■ **EXERCISE**
Copy every line from the data below in which the string "scene" can be found.

■ **INFORMATION SUPPLIED**
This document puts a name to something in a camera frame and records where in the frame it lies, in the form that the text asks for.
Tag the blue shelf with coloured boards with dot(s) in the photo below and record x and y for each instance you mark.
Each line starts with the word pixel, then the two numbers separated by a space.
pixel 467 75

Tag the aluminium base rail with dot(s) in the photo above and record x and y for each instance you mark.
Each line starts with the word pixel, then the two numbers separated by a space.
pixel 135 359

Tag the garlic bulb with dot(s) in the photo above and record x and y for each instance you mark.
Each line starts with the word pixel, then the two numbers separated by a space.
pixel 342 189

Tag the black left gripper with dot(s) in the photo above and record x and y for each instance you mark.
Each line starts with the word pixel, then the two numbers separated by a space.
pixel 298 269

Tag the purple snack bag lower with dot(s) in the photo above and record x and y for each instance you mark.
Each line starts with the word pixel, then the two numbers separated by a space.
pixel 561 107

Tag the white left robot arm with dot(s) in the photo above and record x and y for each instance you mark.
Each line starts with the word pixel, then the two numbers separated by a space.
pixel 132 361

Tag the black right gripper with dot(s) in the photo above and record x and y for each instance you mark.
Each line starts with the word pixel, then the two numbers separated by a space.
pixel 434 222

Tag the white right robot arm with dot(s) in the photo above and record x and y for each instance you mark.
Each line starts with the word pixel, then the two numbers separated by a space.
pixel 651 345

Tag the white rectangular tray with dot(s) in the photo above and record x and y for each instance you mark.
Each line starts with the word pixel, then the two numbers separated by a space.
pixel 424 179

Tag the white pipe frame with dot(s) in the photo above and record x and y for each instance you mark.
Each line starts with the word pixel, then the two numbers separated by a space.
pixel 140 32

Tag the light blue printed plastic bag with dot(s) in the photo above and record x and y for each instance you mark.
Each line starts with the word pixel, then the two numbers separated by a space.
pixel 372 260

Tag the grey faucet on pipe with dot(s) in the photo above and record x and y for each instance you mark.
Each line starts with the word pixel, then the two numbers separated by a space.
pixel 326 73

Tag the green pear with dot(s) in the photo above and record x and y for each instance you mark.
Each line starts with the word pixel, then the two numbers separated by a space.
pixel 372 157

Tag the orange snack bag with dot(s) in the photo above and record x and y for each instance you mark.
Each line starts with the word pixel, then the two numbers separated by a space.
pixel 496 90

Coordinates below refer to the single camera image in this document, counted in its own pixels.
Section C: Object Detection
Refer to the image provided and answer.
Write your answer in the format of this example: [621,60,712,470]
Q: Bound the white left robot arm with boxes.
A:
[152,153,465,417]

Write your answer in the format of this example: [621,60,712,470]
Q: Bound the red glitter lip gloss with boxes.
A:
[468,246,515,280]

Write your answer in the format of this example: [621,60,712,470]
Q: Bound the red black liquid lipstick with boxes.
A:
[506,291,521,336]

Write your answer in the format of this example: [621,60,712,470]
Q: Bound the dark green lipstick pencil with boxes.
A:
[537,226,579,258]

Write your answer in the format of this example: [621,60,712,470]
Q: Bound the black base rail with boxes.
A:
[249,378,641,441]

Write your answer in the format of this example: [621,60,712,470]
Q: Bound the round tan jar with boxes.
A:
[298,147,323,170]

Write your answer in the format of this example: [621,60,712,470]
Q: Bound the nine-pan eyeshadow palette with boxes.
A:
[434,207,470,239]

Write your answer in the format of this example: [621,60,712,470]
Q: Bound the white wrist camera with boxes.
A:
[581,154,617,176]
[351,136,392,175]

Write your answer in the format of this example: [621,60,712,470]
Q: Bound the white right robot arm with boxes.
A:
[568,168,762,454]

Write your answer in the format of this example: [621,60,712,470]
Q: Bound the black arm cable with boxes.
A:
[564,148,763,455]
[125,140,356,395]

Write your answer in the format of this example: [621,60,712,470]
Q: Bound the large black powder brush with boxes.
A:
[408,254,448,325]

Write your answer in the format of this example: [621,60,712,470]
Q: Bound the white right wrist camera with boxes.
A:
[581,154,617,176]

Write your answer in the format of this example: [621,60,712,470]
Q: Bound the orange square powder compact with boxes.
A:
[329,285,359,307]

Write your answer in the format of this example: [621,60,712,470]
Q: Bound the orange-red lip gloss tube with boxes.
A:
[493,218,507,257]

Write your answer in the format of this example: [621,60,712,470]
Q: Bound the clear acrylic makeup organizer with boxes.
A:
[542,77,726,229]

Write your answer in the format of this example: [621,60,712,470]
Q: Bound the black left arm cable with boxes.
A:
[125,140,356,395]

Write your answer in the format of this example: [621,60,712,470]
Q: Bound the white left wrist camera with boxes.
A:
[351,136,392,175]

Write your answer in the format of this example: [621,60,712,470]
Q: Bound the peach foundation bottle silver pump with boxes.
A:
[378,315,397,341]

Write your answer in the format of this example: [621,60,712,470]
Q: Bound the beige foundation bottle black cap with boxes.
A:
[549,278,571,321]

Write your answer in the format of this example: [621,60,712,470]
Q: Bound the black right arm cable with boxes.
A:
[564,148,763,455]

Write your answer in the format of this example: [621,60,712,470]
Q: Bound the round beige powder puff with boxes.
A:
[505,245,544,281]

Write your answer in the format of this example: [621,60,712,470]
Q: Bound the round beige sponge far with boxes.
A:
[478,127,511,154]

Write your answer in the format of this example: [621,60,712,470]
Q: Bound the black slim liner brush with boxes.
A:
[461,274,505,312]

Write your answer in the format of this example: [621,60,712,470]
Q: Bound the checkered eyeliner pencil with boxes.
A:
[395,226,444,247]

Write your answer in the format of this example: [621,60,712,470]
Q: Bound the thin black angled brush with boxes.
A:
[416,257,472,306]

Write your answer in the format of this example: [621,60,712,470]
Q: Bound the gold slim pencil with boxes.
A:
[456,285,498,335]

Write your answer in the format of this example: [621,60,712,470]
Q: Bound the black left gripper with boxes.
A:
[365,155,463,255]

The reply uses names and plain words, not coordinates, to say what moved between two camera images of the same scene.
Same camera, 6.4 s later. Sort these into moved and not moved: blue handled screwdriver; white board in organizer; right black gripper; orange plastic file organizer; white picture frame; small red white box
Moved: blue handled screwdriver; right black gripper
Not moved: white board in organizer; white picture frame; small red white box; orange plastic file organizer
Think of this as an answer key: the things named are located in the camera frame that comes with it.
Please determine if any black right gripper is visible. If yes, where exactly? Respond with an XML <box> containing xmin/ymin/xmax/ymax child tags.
--
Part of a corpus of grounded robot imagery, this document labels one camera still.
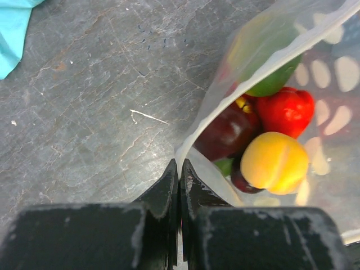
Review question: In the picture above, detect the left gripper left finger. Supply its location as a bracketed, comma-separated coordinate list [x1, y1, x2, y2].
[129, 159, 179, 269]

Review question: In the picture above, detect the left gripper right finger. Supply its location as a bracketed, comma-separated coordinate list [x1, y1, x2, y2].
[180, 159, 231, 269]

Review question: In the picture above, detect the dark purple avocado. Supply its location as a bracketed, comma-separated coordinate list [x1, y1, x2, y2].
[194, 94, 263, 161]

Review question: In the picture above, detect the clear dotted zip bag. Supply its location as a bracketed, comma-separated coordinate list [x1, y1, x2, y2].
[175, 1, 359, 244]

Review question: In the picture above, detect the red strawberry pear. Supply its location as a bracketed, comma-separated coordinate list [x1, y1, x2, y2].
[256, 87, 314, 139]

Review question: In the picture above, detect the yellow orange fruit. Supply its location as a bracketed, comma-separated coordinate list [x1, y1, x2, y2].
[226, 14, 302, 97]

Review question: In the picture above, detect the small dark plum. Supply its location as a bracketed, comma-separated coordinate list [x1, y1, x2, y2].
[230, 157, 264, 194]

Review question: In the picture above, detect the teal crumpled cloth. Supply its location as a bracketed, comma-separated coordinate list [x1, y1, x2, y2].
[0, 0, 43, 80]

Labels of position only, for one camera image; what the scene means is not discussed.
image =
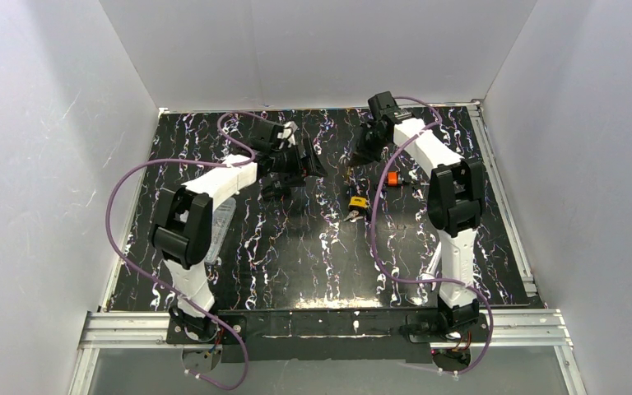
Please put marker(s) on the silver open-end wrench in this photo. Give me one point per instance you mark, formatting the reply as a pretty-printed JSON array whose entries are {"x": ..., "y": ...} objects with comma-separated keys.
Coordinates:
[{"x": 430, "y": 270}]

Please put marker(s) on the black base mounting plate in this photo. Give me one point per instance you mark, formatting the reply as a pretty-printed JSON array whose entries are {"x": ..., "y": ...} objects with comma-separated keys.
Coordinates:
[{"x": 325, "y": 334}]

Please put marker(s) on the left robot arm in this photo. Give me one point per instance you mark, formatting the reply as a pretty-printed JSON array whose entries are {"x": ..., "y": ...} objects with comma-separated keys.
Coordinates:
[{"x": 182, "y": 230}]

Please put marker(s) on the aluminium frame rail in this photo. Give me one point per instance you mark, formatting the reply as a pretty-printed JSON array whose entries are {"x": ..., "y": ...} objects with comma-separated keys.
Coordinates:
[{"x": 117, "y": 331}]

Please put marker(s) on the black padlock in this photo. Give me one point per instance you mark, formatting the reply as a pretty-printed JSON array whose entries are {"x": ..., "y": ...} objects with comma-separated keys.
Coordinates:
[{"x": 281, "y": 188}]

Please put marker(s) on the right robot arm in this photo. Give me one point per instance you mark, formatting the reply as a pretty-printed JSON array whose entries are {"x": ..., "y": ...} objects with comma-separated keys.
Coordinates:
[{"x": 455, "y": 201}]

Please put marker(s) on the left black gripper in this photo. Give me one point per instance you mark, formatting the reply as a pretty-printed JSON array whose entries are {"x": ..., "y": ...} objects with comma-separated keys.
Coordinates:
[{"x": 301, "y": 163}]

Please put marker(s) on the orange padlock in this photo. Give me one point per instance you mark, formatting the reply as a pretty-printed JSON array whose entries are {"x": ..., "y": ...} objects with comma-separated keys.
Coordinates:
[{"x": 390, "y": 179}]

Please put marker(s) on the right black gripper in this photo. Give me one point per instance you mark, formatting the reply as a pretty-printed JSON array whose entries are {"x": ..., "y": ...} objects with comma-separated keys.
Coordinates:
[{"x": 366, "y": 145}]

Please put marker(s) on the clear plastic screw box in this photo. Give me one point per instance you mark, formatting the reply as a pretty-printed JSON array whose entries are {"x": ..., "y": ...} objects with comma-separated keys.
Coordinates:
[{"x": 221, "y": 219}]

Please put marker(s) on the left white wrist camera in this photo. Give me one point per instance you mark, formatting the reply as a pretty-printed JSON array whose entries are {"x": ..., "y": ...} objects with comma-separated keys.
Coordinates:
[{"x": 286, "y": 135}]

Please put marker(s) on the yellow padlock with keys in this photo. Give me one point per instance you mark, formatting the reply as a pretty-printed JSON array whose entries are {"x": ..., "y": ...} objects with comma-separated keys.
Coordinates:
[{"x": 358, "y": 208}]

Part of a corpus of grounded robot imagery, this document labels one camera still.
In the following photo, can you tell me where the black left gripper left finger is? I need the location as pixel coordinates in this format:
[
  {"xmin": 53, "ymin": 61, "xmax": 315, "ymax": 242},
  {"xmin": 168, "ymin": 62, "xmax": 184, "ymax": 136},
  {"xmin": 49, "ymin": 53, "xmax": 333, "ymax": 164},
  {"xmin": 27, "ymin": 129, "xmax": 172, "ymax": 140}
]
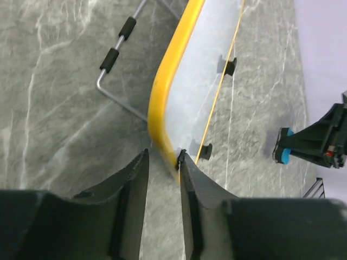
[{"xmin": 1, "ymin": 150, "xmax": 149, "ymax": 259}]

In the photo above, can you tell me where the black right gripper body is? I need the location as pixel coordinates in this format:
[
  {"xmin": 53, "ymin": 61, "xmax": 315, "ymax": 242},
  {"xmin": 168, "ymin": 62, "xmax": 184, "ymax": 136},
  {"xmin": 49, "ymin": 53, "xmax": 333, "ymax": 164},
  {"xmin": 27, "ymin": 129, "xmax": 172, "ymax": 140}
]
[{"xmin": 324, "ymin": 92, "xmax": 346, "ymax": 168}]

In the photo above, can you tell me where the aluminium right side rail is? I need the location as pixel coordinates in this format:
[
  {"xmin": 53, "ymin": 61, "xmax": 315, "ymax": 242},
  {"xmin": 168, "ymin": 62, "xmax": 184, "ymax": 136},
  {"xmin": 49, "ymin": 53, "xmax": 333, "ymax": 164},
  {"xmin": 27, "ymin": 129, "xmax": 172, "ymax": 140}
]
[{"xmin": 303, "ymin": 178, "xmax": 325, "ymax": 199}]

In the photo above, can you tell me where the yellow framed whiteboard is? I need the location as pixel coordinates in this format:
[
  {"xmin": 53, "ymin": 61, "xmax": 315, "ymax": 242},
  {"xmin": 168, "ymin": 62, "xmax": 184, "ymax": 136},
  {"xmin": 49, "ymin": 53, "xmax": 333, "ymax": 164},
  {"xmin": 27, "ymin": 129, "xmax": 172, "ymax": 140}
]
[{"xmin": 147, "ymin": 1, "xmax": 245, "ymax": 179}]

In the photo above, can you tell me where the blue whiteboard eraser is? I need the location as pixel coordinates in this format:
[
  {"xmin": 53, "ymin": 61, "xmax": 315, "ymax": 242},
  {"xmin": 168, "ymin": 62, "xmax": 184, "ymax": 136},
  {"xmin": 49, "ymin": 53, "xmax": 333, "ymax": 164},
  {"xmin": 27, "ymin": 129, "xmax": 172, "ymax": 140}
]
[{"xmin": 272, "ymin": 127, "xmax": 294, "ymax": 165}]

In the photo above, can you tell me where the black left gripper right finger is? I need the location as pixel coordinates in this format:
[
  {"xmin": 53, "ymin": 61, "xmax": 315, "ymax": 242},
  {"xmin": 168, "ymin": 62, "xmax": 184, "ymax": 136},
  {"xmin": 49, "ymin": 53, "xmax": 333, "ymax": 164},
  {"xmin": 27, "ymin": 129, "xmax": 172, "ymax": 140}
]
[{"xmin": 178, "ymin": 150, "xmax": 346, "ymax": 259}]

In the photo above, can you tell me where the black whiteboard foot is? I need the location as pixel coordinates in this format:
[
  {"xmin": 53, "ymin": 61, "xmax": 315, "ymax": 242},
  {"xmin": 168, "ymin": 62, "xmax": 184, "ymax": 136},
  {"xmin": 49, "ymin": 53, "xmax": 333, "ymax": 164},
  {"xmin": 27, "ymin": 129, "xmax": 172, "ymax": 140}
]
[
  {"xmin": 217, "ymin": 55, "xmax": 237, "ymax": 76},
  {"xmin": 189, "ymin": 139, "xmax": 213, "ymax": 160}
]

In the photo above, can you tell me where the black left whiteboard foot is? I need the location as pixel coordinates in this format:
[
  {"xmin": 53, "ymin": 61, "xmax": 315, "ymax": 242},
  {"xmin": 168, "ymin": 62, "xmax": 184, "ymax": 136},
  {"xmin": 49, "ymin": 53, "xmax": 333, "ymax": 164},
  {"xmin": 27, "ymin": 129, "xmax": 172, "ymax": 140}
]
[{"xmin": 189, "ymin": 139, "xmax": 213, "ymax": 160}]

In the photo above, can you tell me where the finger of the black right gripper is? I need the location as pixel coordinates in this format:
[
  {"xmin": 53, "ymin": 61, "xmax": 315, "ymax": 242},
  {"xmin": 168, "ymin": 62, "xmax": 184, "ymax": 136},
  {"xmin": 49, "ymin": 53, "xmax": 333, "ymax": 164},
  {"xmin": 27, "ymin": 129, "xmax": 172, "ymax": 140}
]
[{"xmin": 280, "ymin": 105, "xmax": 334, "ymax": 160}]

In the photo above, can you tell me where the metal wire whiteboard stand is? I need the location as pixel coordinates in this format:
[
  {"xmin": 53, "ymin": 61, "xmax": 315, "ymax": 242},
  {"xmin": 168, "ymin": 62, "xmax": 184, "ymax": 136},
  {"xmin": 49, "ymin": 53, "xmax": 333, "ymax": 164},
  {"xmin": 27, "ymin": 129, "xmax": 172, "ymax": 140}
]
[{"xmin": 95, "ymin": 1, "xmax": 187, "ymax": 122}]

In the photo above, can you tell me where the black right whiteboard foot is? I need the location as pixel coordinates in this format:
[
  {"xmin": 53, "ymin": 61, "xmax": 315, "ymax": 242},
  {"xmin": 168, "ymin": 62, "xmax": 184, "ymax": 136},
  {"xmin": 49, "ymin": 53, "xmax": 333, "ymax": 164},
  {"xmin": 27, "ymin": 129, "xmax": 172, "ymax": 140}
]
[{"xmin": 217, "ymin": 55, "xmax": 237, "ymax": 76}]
==
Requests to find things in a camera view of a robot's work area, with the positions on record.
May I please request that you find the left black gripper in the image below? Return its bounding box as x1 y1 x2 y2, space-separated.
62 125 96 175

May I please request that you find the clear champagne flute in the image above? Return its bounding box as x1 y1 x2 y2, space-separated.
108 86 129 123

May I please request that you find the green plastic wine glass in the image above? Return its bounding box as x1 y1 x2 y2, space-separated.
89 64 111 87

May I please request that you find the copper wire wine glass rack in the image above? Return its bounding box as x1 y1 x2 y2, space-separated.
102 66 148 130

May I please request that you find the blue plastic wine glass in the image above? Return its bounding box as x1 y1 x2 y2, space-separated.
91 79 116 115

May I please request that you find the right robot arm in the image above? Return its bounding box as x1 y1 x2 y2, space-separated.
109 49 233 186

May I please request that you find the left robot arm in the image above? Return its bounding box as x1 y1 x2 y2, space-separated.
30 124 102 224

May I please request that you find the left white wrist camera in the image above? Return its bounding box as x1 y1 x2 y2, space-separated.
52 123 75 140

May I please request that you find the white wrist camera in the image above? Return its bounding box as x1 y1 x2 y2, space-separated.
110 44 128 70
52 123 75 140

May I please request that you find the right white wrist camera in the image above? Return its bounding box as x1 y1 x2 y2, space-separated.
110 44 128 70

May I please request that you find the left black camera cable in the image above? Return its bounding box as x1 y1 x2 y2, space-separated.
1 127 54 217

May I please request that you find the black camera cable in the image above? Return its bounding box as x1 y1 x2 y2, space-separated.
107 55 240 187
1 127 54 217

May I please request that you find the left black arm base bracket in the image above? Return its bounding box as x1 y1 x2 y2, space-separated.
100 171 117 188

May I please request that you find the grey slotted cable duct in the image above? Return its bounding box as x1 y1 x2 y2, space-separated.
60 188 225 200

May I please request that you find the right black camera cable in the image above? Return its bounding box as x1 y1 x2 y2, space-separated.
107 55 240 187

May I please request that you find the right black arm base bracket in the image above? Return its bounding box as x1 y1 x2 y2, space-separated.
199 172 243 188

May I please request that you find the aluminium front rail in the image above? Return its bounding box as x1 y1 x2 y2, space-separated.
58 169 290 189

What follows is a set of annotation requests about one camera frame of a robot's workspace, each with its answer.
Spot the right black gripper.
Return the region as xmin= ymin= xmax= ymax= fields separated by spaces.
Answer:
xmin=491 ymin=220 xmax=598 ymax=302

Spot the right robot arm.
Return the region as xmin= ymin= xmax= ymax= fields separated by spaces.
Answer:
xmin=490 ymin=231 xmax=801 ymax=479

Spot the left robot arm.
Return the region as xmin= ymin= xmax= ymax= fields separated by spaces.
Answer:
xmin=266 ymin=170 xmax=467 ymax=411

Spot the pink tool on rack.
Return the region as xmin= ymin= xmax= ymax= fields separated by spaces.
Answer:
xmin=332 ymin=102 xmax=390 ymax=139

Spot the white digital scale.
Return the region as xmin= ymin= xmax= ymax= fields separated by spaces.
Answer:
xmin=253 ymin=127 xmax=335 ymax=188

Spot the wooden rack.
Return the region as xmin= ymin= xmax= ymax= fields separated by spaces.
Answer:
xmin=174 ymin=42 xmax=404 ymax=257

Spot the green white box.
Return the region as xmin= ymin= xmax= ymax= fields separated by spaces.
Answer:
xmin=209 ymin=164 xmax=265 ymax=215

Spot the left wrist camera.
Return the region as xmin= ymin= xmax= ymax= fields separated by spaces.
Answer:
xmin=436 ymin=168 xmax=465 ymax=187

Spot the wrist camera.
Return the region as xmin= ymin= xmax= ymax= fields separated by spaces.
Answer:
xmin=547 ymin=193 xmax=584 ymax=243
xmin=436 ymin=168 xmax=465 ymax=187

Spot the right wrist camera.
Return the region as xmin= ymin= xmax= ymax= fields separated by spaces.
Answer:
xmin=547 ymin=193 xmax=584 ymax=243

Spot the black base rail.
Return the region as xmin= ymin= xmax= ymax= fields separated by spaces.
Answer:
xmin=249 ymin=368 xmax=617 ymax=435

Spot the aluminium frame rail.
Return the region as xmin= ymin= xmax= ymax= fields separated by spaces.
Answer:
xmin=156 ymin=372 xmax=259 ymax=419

■ **RESPONSE TO THE TASK**
The reply uses names and plain words, not coordinates, to say what moved between two camera images of the same scene.
Labels of position only, for one camera image; what the scene means is not discussed.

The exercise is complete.